> **TASK**: Give the number of lines in the records below that contain the word "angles", and nothing more.

[Dataset entries]
┏━━
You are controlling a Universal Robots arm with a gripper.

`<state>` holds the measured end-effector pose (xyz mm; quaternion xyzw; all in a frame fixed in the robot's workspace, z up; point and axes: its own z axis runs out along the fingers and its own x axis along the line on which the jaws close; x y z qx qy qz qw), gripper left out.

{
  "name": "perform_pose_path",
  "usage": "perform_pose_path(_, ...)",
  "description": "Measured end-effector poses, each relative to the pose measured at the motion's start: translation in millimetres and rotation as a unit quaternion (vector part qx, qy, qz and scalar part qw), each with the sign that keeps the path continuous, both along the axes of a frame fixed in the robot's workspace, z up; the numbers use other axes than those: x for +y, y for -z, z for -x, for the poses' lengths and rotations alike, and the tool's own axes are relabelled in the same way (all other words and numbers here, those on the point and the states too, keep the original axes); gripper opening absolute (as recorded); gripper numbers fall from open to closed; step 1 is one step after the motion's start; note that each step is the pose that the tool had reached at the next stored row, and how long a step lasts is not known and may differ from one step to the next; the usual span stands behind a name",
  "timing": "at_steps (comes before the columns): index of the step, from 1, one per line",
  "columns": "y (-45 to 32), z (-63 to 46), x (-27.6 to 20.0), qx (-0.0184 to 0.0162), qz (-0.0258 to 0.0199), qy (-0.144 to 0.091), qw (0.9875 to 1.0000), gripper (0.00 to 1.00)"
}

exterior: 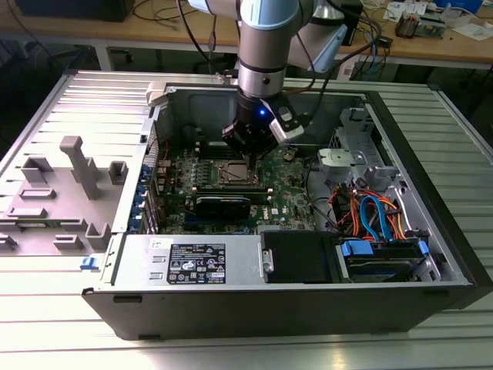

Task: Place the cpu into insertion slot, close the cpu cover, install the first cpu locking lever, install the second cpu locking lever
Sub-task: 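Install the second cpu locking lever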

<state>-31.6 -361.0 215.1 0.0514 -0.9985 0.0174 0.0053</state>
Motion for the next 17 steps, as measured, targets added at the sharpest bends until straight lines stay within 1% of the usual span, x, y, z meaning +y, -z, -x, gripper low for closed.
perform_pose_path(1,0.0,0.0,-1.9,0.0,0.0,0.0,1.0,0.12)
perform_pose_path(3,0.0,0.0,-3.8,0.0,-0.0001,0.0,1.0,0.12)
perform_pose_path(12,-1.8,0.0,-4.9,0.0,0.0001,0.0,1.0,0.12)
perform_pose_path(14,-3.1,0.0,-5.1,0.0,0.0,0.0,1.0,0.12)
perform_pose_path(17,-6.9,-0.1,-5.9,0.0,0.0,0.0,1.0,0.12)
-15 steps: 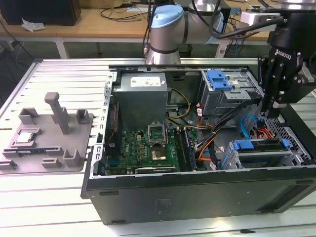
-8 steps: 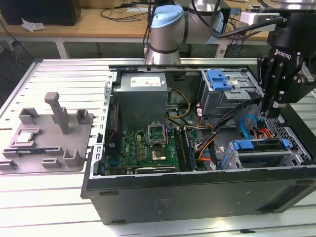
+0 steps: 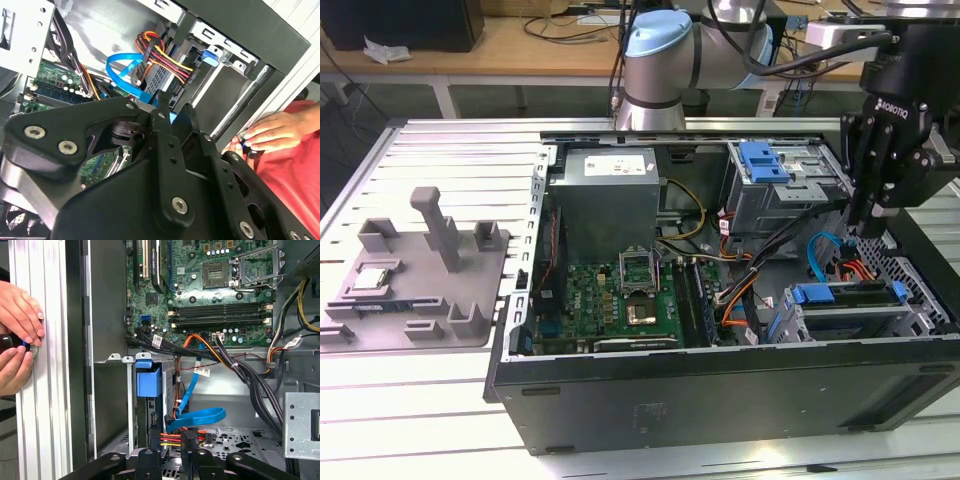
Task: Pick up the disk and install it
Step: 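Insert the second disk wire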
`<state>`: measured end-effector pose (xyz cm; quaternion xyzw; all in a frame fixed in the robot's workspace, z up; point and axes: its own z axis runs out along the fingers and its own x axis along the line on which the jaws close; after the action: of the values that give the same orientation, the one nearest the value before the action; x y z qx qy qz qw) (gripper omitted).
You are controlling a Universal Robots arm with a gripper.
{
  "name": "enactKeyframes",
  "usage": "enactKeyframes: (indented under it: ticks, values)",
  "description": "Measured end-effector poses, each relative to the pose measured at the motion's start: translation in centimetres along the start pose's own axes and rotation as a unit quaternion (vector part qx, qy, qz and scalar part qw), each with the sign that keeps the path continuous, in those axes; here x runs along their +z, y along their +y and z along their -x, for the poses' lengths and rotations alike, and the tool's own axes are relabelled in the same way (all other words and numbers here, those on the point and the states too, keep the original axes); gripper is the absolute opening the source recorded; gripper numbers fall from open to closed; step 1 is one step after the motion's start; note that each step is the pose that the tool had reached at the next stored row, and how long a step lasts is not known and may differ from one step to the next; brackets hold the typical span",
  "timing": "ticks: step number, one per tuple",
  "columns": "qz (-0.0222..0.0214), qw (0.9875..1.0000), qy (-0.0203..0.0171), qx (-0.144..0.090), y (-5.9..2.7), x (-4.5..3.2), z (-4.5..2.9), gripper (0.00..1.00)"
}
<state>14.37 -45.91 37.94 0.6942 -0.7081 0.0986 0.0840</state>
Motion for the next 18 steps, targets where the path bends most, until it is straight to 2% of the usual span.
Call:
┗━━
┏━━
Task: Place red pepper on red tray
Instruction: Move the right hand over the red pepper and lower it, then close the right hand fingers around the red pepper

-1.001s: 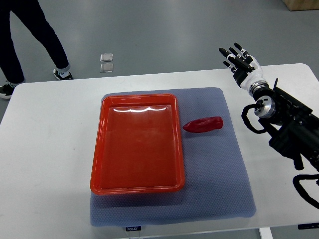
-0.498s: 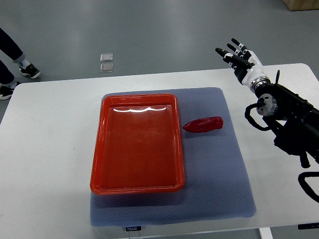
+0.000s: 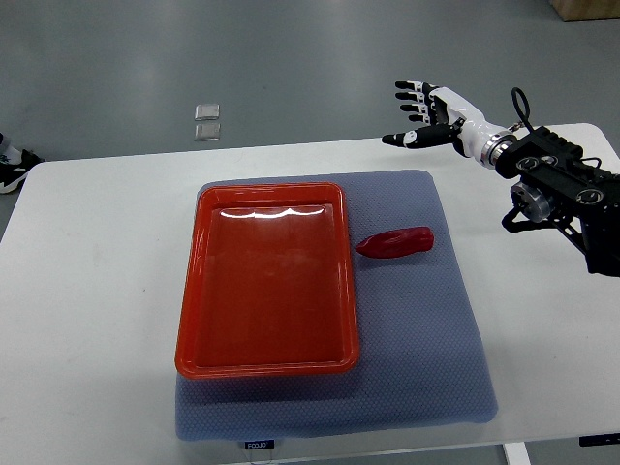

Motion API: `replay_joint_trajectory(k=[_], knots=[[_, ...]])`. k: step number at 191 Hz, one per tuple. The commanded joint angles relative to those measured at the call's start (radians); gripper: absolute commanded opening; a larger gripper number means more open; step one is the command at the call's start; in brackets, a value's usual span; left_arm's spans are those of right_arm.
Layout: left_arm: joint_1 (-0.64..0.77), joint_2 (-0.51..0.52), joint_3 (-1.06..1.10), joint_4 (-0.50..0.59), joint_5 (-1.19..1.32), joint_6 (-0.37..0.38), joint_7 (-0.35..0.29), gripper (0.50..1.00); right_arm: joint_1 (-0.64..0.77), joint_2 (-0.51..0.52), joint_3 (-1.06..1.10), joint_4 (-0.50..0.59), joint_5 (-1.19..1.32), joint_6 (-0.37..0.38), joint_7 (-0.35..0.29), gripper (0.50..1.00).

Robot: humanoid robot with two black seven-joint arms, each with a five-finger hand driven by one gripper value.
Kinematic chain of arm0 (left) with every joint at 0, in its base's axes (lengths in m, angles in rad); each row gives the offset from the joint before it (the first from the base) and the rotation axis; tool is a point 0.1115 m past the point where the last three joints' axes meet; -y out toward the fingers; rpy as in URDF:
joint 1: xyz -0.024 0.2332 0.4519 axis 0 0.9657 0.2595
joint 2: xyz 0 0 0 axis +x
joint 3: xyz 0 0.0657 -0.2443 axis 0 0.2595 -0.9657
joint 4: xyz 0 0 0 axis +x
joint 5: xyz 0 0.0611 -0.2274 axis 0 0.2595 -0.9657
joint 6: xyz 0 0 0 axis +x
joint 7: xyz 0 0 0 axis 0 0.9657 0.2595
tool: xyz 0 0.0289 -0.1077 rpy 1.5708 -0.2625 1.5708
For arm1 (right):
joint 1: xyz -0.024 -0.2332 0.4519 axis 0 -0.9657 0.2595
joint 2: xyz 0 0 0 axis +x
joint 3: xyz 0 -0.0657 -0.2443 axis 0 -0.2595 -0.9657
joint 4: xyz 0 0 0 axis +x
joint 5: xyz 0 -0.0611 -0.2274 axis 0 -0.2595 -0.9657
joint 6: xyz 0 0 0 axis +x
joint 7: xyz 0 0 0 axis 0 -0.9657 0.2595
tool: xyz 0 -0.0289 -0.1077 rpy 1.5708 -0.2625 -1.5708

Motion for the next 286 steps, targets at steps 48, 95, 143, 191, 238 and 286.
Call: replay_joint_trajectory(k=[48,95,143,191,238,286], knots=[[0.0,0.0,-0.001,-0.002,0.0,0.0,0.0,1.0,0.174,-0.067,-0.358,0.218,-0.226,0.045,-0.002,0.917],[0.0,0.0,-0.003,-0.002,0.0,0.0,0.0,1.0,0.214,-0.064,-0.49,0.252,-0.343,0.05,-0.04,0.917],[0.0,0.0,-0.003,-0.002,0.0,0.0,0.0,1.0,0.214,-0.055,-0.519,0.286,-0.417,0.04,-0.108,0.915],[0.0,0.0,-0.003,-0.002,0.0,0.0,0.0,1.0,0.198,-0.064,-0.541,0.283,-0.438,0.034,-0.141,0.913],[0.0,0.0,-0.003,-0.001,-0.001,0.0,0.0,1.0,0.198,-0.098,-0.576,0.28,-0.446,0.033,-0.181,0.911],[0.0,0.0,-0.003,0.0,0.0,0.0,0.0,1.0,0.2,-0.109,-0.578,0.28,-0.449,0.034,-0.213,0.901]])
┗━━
> **RESPONSE BELOW**: 2